Data entries
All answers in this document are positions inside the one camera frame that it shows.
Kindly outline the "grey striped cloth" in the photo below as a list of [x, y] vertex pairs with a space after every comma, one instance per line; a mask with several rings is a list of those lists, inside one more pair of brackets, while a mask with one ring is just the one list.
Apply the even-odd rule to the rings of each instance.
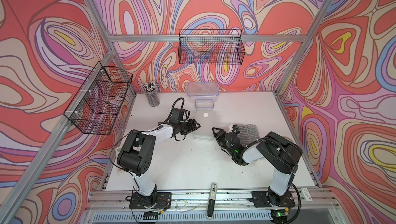
[[246, 147], [252, 142], [260, 139], [259, 131], [256, 125], [248, 124], [248, 125], [233, 125], [235, 131], [239, 130], [237, 137], [240, 140], [242, 147]]

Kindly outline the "clear lunch box green lid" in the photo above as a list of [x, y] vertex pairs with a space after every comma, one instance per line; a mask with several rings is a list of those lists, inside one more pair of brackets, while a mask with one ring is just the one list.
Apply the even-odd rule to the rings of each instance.
[[212, 128], [217, 125], [217, 114], [213, 110], [197, 110], [195, 120], [200, 127], [193, 131], [192, 135], [198, 141], [214, 140]]

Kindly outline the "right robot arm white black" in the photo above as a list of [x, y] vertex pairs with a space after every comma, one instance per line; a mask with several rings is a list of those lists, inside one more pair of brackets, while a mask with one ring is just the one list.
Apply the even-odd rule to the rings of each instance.
[[221, 150], [237, 165], [247, 166], [266, 159], [274, 167], [263, 205], [278, 207], [290, 200], [289, 189], [303, 154], [300, 147], [275, 132], [260, 138], [255, 125], [232, 125], [228, 132], [213, 127], [212, 133]]

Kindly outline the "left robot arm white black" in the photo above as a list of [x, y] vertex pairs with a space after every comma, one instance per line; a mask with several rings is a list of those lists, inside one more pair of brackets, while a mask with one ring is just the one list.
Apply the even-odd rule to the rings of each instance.
[[140, 196], [154, 197], [156, 195], [156, 184], [144, 175], [151, 165], [155, 144], [176, 138], [177, 135], [185, 138], [201, 127], [195, 119], [189, 117], [190, 111], [174, 108], [168, 118], [159, 122], [156, 128], [149, 131], [132, 130], [127, 135], [116, 162], [123, 171], [132, 174]]

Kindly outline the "small clear box blue lid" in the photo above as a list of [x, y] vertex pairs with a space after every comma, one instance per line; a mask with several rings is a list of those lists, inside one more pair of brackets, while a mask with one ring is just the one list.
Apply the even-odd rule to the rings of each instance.
[[196, 109], [212, 109], [214, 101], [212, 99], [197, 99], [195, 101]]

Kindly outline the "large clear box blue lid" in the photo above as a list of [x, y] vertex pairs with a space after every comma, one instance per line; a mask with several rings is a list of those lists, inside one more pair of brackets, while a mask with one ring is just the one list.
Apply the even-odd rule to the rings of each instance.
[[187, 84], [189, 97], [214, 97], [220, 93], [217, 82], [190, 82]]

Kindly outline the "mesh pen cup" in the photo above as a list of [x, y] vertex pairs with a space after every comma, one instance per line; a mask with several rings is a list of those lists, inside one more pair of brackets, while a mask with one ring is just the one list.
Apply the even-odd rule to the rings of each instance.
[[149, 106], [156, 107], [160, 104], [159, 97], [157, 95], [157, 88], [154, 82], [145, 82], [143, 85], [145, 96], [148, 100]]

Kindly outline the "tape roll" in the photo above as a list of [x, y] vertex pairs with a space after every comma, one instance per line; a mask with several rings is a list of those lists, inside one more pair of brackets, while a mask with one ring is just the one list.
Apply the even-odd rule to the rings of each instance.
[[283, 138], [286, 139], [286, 140], [288, 140], [288, 141], [290, 141], [290, 142], [292, 142], [292, 143], [294, 142], [294, 141], [293, 141], [291, 138], [289, 138], [289, 137], [283, 136]]

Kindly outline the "white calculator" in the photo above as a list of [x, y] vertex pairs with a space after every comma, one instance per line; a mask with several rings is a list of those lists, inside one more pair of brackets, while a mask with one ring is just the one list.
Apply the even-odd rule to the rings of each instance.
[[122, 166], [120, 165], [120, 159], [119, 159], [121, 150], [122, 150], [122, 147], [121, 147], [121, 146], [119, 146], [119, 147], [117, 147], [117, 148], [115, 149], [115, 152], [116, 152], [115, 164], [116, 164], [116, 166], [117, 166], [117, 172], [122, 172], [122, 171], [123, 171], [123, 168], [122, 168]]

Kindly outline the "white red label tag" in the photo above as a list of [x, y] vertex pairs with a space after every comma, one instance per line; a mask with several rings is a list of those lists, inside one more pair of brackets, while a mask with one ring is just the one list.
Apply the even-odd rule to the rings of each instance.
[[309, 193], [308, 188], [301, 188], [301, 193], [302, 193], [303, 199], [304, 199], [305, 201], [307, 201], [307, 202], [312, 201], [312, 197], [311, 197], [311, 195], [310, 195], [310, 193]]

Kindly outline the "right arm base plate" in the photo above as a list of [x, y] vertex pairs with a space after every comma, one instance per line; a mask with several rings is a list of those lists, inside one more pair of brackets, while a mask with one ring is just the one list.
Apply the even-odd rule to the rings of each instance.
[[252, 197], [248, 199], [255, 207], [287, 207], [293, 208], [296, 206], [295, 200], [291, 191], [286, 191], [282, 196], [270, 191], [253, 191]]

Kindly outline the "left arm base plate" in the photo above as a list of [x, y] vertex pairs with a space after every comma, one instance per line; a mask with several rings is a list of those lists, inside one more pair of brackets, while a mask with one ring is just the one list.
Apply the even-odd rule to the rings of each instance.
[[166, 210], [171, 206], [172, 193], [159, 192], [148, 197], [138, 193], [132, 193], [132, 195], [125, 197], [125, 200], [129, 202], [129, 208], [131, 210]]

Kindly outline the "aluminium frame rail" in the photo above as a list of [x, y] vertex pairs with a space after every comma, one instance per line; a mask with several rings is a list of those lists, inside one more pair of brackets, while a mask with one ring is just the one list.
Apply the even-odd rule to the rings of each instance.
[[108, 35], [112, 42], [134, 42], [134, 41], [148, 41], [148, 42], [176, 42], [181, 37], [198, 38], [214, 40], [220, 38], [241, 38], [242, 41], [256, 42], [256, 41], [291, 41], [291, 42], [305, 42], [308, 39], [307, 35]]

AIM OF THE EXERCISE
None of the pictures should appear; repeat the records exactly otherwise.

YOUR RESPONSE
All answers in this document are positions inside the one camera frame that it shows.
Kindly outline the "grey striped cloth" in the photo below as a list of [x, y] vertex pairs with a space after every comma, one instance per line; a mask with several rings is a list of those lists, inside one more pair of brackets, while a mask with one ring is just the one list.
Apply the even-odd rule to the rings of each instance.
[[246, 147], [252, 142], [260, 139], [259, 131], [256, 125], [248, 124], [248, 125], [233, 125], [235, 131], [239, 130], [237, 137], [240, 140], [242, 147]]

Kindly outline the "clear lunch box green lid" in the photo above as a list of [x, y] vertex pairs with a space after every comma, one instance per line; a mask with several rings is a list of those lists, inside one more pair of brackets, while a mask with one ring is just the one list.
Apply the even-odd rule to the rings of each instance.
[[212, 128], [217, 125], [217, 114], [213, 110], [197, 110], [195, 120], [200, 127], [193, 131], [192, 135], [198, 141], [214, 140]]

Kindly outline the "right robot arm white black" in the photo above as a list of [x, y] vertex pairs with a space after every comma, one instance per line; a mask with several rings is a list of those lists, inside one more pair of brackets, while a mask with one ring is just the one list.
Apply the even-odd rule to the rings of each instance.
[[221, 150], [237, 165], [247, 166], [266, 159], [274, 167], [263, 205], [278, 207], [290, 200], [289, 189], [303, 154], [300, 147], [275, 132], [260, 138], [255, 125], [232, 125], [228, 132], [213, 127], [212, 133]]

Kindly outline the "left robot arm white black" in the photo above as a list of [x, y] vertex pairs with a space after every comma, one instance per line; a mask with several rings is a list of those lists, inside one more pair of brackets, while a mask with one ring is just the one list.
Apply the even-odd rule to the rings of each instance.
[[140, 196], [154, 197], [156, 195], [156, 184], [144, 175], [151, 165], [155, 144], [176, 138], [177, 135], [185, 138], [201, 127], [195, 119], [189, 117], [190, 111], [174, 108], [168, 118], [159, 122], [156, 128], [149, 131], [132, 130], [127, 135], [116, 162], [123, 171], [132, 174]]

Kindly outline the "small clear box blue lid" in the photo above as a list of [x, y] vertex pairs with a space after every comma, one instance per line; a mask with several rings is a list of those lists, inside one more pair of brackets, while a mask with one ring is just the one list.
Apply the even-odd rule to the rings of each instance.
[[196, 109], [212, 109], [214, 101], [212, 99], [197, 99], [195, 101]]

Kindly outline the "large clear box blue lid" in the photo above as a list of [x, y] vertex pairs with a space after every comma, one instance per line; a mask with several rings is a list of those lists, inside one more pair of brackets, while a mask with one ring is just the one list.
Apply the even-odd rule to the rings of each instance.
[[187, 84], [189, 97], [214, 97], [220, 93], [217, 82], [190, 82]]

Kindly outline the "mesh pen cup" in the photo above as a list of [x, y] vertex pairs with a space after every comma, one instance per line; a mask with several rings is a list of those lists, inside one more pair of brackets, while a mask with one ring is just the one list.
Apply the even-odd rule to the rings of each instance.
[[149, 106], [156, 107], [160, 104], [159, 97], [157, 95], [157, 88], [154, 82], [145, 82], [143, 85], [145, 96], [148, 100]]

Kindly outline the "tape roll" in the photo above as a list of [x, y] vertex pairs with a space after every comma, one instance per line; a mask with several rings is a list of those lists, inside one more pair of brackets, while a mask with one ring is just the one list.
Apply the even-odd rule to the rings of each instance.
[[283, 138], [286, 139], [286, 140], [288, 140], [288, 141], [290, 141], [290, 142], [292, 142], [292, 143], [294, 142], [294, 141], [293, 141], [291, 138], [289, 138], [289, 137], [283, 136]]

Kindly outline the "white calculator" in the photo above as a list of [x, y] vertex pairs with a space after every comma, one instance per line; a mask with several rings is a list of those lists, inside one more pair of brackets, while a mask with one ring is just the one list.
Apply the even-odd rule to the rings of each instance.
[[122, 166], [120, 165], [120, 159], [119, 159], [121, 150], [122, 150], [122, 147], [121, 147], [121, 146], [119, 146], [119, 147], [117, 147], [117, 148], [115, 149], [115, 152], [116, 152], [115, 164], [116, 164], [116, 166], [117, 166], [117, 172], [122, 172], [122, 171], [123, 171], [123, 168], [122, 168]]

Kindly outline the "white red label tag" in the photo above as a list of [x, y] vertex pairs with a space after every comma, one instance per line; a mask with several rings is a list of those lists, inside one more pair of brackets, while a mask with one ring is just the one list.
Apply the even-odd rule to the rings of each instance.
[[309, 193], [308, 188], [301, 188], [301, 193], [302, 193], [303, 199], [304, 199], [305, 201], [307, 201], [307, 202], [312, 201], [312, 197], [311, 197], [311, 195], [310, 195], [310, 193]]

Kindly outline the "right arm base plate" in the photo above as a list of [x, y] vertex pairs with a space after every comma, one instance per line; a mask with several rings is a list of those lists, inside one more pair of brackets, while a mask with one ring is just the one list.
Apply the even-odd rule to the rings of each instance.
[[252, 197], [248, 199], [255, 207], [287, 207], [293, 208], [296, 206], [295, 200], [291, 191], [286, 191], [282, 196], [270, 191], [253, 191]]

Kindly outline the "left arm base plate" in the photo above as a list of [x, y] vertex pairs with a space after every comma, one instance per line; a mask with several rings is a list of those lists, inside one more pair of brackets, while a mask with one ring is just the one list.
Apply the even-odd rule to the rings of each instance.
[[166, 210], [171, 206], [172, 193], [159, 192], [148, 197], [138, 193], [132, 193], [132, 195], [125, 197], [125, 200], [129, 202], [129, 208], [131, 210]]

Kindly outline the "aluminium frame rail" in the photo above as a list of [x, y] vertex pairs with a space after every comma, one instance per line; a mask with several rings is a list of those lists, inside one more pair of brackets, while a mask with one ring is just the one list.
Apply the even-odd rule to the rings of each instance.
[[108, 35], [112, 42], [134, 42], [134, 41], [148, 41], [148, 42], [176, 42], [181, 37], [198, 38], [214, 40], [220, 38], [241, 38], [242, 41], [256, 42], [256, 41], [291, 41], [291, 42], [305, 42], [308, 39], [307, 35]]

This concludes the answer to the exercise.